FOVE is the first virtual reality headset to utilize built-in eye tracking technology. It was created by a Tokyo-based startup founded by Yuka Kojima (CEO) and Lochlainn Wilson (CTO). Announced in 2014, FOVE's technology uses infrared sensors within the headset to accurately track the user's pupils and eye movements with low latency, allowing the user to target and interact with objects by making eye contact with them.

Kickstarter Campaign for FOVE began in May, 2015, with an initial funding goal of $250,000. The goal was reached in less than 4 days. Backers who contributed $349+ were originally promised to receive a FOVE HMD in May, 2016. FOVE's Kickstarter campaign ultimately raised a total of $480,650.

Features
 Eye tracking with an accuracy of 1/20 of a degree
 Foveated rendering – The user's gaze is tracked and calculated so the graphical resources are allocated to where he or she is looking. The different areas of VR world sharpens and blurs depending on where the eyes are focusing.
 Move the head naturally – With eye tracking, users can avoid unnecessary head movements and minimize simulator sickness.
 Aim with the eyes – The user can target and interact with objects by glancing at them. They can use their gaze to aim weapon crosshairs in compatible FPS games, or create contextual menus for a gaze-based interface.
 Make eye contact – The user can easily make eye contact with virtual characters in-game, which could potentially be used to communicate emotions. Characters' behaviors and reactions could change when they are watched.

Hardware
FOVE will utilize SteamVR's Lighthouse technology for positional tracking.

Developer
FOVE SDK - integrates content from Unity, Unreal Engine and Cryengine. Developers can port existing VR content into FOVE or create new content.

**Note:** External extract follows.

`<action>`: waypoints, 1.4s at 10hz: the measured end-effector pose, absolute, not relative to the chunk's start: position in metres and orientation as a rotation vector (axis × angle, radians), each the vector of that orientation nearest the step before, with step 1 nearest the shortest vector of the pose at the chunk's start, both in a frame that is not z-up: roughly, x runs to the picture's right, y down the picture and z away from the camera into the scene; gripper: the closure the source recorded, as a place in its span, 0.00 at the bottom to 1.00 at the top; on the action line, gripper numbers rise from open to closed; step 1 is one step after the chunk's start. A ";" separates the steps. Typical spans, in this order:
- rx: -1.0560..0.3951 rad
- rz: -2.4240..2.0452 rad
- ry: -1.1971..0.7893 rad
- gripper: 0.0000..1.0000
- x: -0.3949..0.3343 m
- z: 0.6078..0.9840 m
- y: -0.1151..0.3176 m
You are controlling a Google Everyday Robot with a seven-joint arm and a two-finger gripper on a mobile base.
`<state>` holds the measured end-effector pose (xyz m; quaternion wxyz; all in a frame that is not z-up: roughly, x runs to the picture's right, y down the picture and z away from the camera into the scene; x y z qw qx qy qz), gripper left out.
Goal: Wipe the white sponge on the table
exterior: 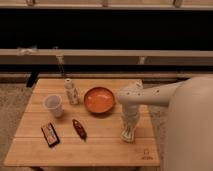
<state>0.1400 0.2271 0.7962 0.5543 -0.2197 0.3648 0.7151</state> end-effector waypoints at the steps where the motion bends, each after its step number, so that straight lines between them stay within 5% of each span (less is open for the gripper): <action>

API for Foveated rendering.

History
September 9, 2014 - FOVE was revealed at Tech Crunch Disrupt SF 2014.

May 19, 2015 - Kickstarter Campaign began.

May 23, 2015 - Kickstarter Goal of $250,000 was reached

June 25, 2015 - FOVE announced that it received an undisclosed amount of funding from Samsung Ventures, the venture capital arm of the Korean conglomerate.

June 25, 2015 - FOVE announced that it will use SteamVR's Lighthouse for positional tracking.

March 23, 2016 - FOVE closed an $11 million Series A funding round, but delayed shipment to Fall 2016 because of difficulty sourcing components.